Since its inception, the project has evolved to include an international audience and generated stories from thousands. It's also been featured on the NCTE's blog here. So, what is the secret and how do you get involved?
Established authors and some pre-published authors volunteer their talent to begin a story which will be finished by high school and middle grade student authors who are assisted by teachers and designated story ambassadors. Kevin has launched a story box every other year because he believes in the power of story.
|Kevin Cordi, StoryBox Creator|
In the summer, applications are sent in by schools to be considered for the project. Once selected, teachers share the story starters authors created specifically for the StoryBox. Students complete a story, learning much more than the typical "five paragraph essay" so prevalent in schools today. Creative boxes are designed by students that include their bios, stories, and photos for schools that receive the boxes in the second round.
Launch parties are held for the published authors to meet student authors, for audiences to listen to completed stories, and to vote on their favorite box. This year Kevin hopes to have the completed works published.
Q & A with Kevin Cordi
Explain the logistics of how the boxes proceed through the process.
Kevin: StoryBoxes have been ongoing since 1995. I have shepherded many, but there are others from our country and other countries that carry on the idea of the StoryBox. How a StoryBox travels depends on the person who launches it. In my case people apply to be a Story Ambassador and become a caretake for the StoryBox - its contents, and the events that bring people to it. They pay to get it and pass it forward.
I read the applications and decide where will it make the biggest difference and then create a calendar of the places that can expect the StoryBox. At one school 950 students will have the opportunity to share stories and read the YA stories. At another school over 30 special needs students will have the opportunity to enjoy the reading, writing and community communications that originate from the TOP SECRET YA StoryBox.
Why do the boxes all have secrets supplied by the authors and students? For fun, motivation?
Kevin: At first the idea of the secret was simply an idea, but as we promoted and talked about it, we centered on the belief that suspense leads to good reading and writing. We want to sneak our way into schools. We want our teachers and Story Ambassadors to be unpredictable and this is also what we want from our stories. This StoryBox has secret as at the lead.
Tell us about the next project.What theme and grade levels will you target?
Kevin: I've already been approached about a community StoryBox; we have a Vocation StoryBox being launched at my university in November, and a StoryBox for silenced voices. However, 2019 has big plans. I've chatted with professional storytellers and illustrators, but what it will be is a secret. The launch will be stellar due to the team that is already developing around it. I also have numerous applications to keep the YA Top Secret StoryBox moving past this year.
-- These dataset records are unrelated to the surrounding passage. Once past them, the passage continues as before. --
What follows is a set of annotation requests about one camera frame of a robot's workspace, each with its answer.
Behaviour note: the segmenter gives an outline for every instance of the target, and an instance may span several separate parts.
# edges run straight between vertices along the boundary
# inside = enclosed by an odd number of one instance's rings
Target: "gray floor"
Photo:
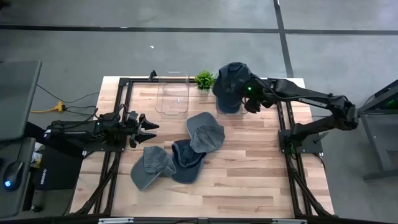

What do authors gain from this experience?
Kevin: A number of authors have been approached via email, website, and more from students who want to know more about their stories and them. Yesterday an author personalized a note about how he was affected by student Abby’s story. Shelley Pearsall said that she enjoyed hearing and having a direction connection to the StoryBox; Sarah Hans is communicating regularly with a person who is finishing her story.
Kevin: The better question is where has it NOT been. The project's been to Ireland, Israel, Scotland, Sweden, and a one room school house in Australia, at the United Nations Geneva Conventions on Children’s Rights, Brazil…
A Win-Win for All Involved
Everyone I interviewed at the launch praised the YA StoryBox for a myriad of reasons.
- Parent, writer, and SCBWI member Leanna Watkins and her daughter heartily endorsed the opportunity. They cited student choice, the opportunity to email/connect with authors, and reading/writing outside one's favorite genres as reasons the Storybox made a difference to young writers.
- Teachers and Ambassadors were just as enthusiastic as student writers. Jane Burton, eighth grade Language Arts teacher from Pleasant View Middle School, and Literacy Coach Jen Zarlino, Story Ambassador from Southwestern City Schools said that authentic learning and real audience participation spur students toward their best work.
- Authors were amazed to see their beginnings morph into stories they could not have predicted. They had new audiences for published work and the chance to interact with zealous fans.
YA Author Joy Casella and student author who just may be the next Stephen King.
- Kevin Cordi shared this memory on why such projects are needed. The YA TOP SECRET StoryBox reminds students that they can aspire to be a writer by reading, creating and writing. I was told when I was young that I could not aspire to be a writer like those I was reading. This is not true. I have witnessed the boundless energy of youth from teaching high school for14+ years. I've learned from their stories and have witnessed how one story can change a person and their thinking.
Final words from Kevin: The TOP SECRET YA Storybox Project or any StoryBox's purpose is to move conversation about the joy of sharing stories, energizing everyone involving the rich joy and wonder in reading and writing and talking about it. It should not be a secret that reading and writing change lives.